* What this task involves: Using the data below, return word for word every line from the one holding "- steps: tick" down to the one holding "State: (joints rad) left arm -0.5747". Leave pictures out.

* Saved data entries:
_ _ _

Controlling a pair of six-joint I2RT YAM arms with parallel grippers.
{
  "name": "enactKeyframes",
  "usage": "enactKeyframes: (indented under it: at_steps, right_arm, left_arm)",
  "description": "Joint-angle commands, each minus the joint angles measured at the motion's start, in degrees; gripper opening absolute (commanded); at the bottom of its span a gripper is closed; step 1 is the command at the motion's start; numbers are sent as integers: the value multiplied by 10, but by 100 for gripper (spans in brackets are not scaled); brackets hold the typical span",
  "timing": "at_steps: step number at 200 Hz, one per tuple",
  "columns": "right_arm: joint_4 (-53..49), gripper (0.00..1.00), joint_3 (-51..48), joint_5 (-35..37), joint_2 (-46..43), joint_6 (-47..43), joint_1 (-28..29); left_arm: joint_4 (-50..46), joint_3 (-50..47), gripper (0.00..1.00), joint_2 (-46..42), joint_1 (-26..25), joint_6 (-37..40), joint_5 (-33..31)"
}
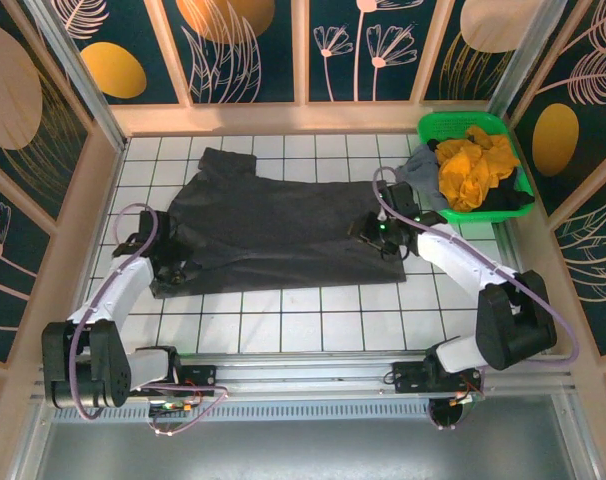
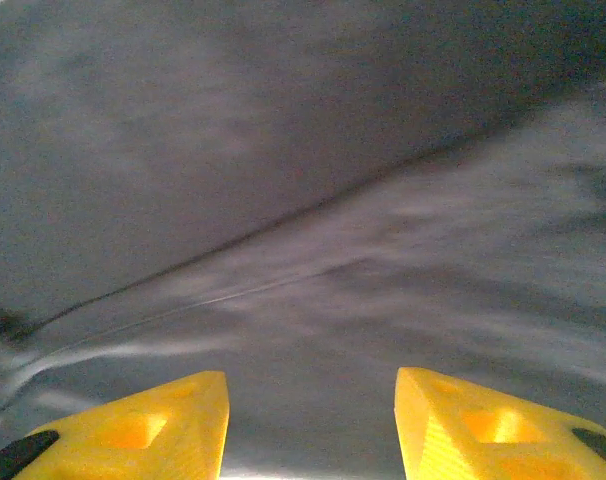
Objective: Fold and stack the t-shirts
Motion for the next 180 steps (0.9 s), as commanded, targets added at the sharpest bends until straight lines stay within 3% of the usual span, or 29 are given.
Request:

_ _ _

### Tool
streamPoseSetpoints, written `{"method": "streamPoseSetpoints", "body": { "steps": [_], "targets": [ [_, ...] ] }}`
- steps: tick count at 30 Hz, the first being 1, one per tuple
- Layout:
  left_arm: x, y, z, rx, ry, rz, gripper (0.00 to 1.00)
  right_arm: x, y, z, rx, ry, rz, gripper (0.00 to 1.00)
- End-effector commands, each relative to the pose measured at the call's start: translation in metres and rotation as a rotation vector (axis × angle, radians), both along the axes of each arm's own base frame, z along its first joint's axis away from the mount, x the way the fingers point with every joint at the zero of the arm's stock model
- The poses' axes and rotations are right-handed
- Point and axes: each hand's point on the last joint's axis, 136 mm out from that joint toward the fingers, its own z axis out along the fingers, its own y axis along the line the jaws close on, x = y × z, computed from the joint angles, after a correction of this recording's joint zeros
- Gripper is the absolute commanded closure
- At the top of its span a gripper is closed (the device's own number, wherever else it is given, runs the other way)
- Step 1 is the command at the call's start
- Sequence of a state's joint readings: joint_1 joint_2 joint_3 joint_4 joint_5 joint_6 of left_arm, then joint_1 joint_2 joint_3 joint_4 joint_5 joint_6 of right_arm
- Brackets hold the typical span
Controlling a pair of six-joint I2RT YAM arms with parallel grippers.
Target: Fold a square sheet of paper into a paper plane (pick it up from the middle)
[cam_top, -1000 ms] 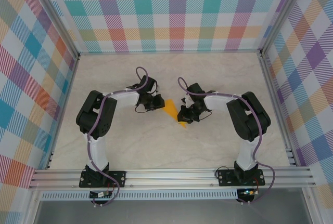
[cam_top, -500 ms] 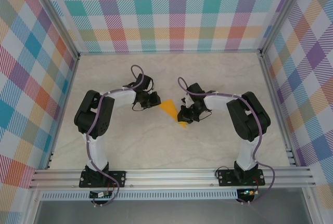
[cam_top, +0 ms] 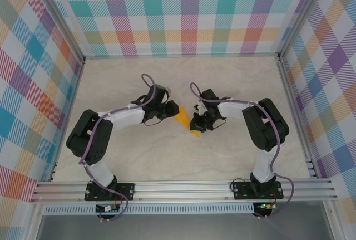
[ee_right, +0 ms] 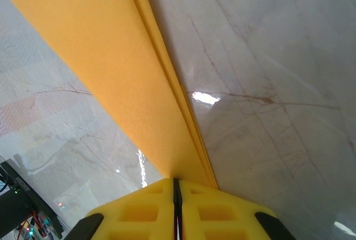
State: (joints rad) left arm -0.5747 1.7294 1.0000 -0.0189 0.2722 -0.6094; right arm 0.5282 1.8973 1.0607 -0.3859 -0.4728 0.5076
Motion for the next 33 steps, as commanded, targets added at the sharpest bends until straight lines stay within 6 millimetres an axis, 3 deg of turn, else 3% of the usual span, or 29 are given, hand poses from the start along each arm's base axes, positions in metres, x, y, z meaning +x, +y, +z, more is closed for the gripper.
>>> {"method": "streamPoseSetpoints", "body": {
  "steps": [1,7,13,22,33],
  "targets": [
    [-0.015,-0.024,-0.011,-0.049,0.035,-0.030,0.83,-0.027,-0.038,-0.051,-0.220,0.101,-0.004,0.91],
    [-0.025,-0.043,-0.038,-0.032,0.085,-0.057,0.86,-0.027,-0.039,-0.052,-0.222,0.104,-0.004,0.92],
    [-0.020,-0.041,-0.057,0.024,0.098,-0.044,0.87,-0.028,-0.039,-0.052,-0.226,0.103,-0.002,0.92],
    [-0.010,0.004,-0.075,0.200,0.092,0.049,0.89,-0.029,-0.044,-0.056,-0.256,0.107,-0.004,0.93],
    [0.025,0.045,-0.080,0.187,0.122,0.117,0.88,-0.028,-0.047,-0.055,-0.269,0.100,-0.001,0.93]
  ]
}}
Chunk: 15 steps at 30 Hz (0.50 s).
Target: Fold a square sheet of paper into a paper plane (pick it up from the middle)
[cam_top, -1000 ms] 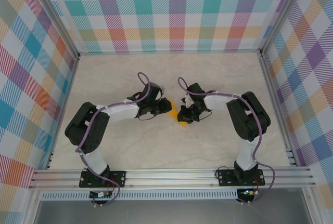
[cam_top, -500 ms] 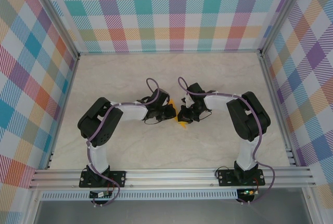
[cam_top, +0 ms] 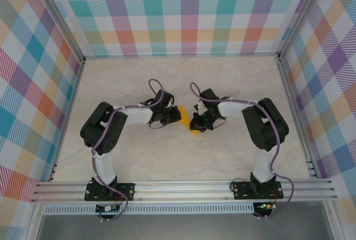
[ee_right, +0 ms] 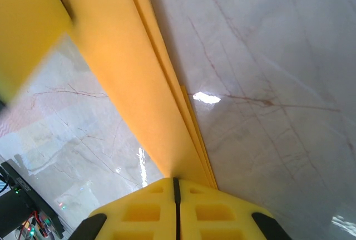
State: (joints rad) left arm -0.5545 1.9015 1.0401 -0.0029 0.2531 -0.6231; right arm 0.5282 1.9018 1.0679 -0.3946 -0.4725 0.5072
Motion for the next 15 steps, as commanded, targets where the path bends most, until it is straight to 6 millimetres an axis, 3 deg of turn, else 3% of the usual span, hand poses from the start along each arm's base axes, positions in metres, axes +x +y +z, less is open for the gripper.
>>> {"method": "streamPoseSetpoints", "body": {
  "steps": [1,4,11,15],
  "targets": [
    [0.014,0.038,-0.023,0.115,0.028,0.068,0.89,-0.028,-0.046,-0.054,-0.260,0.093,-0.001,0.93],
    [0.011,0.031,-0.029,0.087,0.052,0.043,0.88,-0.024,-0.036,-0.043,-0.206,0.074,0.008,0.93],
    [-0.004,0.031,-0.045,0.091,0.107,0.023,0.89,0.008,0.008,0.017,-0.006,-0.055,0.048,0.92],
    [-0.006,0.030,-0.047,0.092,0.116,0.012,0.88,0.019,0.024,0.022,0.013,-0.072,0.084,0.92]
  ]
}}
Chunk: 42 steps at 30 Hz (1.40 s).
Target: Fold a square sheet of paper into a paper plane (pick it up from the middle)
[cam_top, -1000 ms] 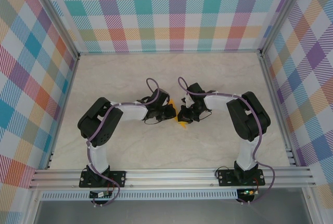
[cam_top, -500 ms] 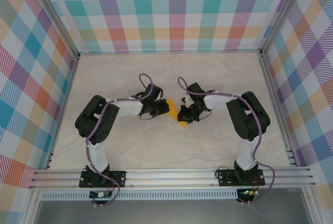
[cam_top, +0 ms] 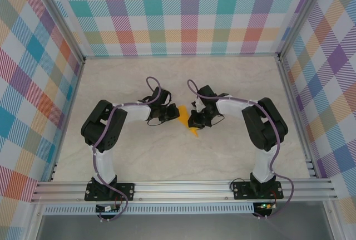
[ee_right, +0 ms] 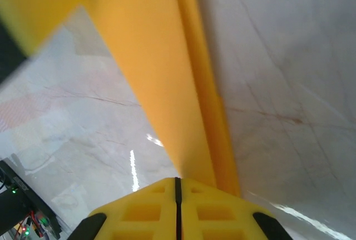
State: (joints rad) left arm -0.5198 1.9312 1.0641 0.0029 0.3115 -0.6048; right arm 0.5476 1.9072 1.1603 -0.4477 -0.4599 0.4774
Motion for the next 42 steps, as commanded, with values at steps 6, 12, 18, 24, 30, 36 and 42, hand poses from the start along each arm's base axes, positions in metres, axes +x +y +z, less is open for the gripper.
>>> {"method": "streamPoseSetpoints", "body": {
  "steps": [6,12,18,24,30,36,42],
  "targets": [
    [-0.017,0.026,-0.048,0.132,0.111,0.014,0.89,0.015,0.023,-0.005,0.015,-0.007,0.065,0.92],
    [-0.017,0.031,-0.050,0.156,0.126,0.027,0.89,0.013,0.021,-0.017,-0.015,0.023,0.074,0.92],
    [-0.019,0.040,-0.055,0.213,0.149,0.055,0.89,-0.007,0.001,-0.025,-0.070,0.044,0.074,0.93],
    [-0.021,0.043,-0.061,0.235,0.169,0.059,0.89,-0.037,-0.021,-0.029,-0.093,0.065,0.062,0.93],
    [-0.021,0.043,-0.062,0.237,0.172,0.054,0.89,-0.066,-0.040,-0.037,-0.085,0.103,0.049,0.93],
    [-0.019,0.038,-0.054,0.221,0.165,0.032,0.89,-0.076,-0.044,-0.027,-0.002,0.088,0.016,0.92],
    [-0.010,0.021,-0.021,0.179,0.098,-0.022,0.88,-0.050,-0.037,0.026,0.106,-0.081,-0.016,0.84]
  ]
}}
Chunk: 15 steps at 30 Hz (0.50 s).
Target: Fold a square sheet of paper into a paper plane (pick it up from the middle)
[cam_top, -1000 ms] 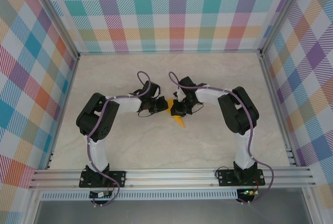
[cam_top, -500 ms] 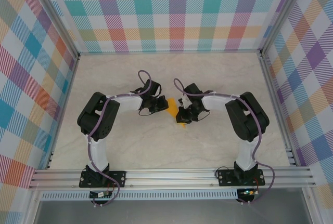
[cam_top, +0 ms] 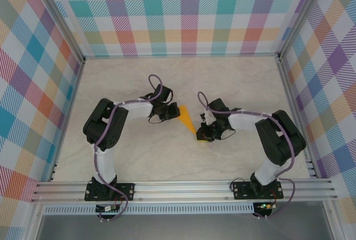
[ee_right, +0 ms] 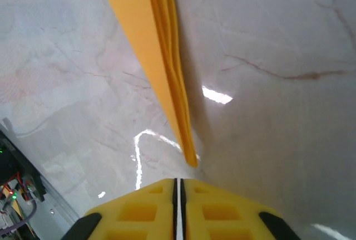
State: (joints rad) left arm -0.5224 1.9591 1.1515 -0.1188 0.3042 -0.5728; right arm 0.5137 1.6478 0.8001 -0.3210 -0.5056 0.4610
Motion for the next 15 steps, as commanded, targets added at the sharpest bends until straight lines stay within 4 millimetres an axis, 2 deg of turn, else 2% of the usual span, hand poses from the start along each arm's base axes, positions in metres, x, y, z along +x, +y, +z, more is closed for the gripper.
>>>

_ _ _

* Finished task:
- steps: tick count at 30 Hz, the first being 1, one per tuple
- Layout:
  left_arm: x, y, z, rx, ry, rz, gripper (0.00 to 1.00)
  right_arm: x, y, z, rx, ry, rz, gripper (0.00 to 1.00)
- End-effector commands, each relative to the pose measured at the call's start: translation in metres and rotation as a rotation vector (axis × angle, radians), both along the axes of each arm's own base frame, z along its first joint's axis away from the mount, x the way the fingers point with every joint at the zero of the arm's stock model
- The poses' axes and rotations are right-handed
- Point and axes: each hand's point on the last joint's axis, 136 mm out from that joint toward the fingers, its own z axis out along the fingers, its own y axis along the line the jaws close on, x = y × z, computed from the joint angles, after a correction of this recording's joint zeros
- Gripper is the absolute commanded closure
- At the top of its span a gripper is closed (the device's own number, wherever else it is given, runs the other way)
- Step 1 is the command at the call's start
- Sequence of a state's joint readings: joint_1 joint_2 joint_3 joint_4 joint_5 joint_6 of left_arm, then joint_1 joint_2 joint_3 joint_4 joint_5 joint_6 of right_arm
- Brackets hold the typical span
Controlling a pair of six-joint I2RT YAM arms with parallel grippers.
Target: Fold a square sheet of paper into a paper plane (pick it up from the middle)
[cam_top, -1000 ms] 
[cam_top, -500 ms] 
[cam_top, +0 ms] 
[ee_right, +0 ms] 
State: (joints rad) left arm -0.5747 1.7294 1.0000 -0.0189 0.2722 -0.6094; right arm 0.5282 1.8973 1.0607 -0.3859 -0.4728 0.5076

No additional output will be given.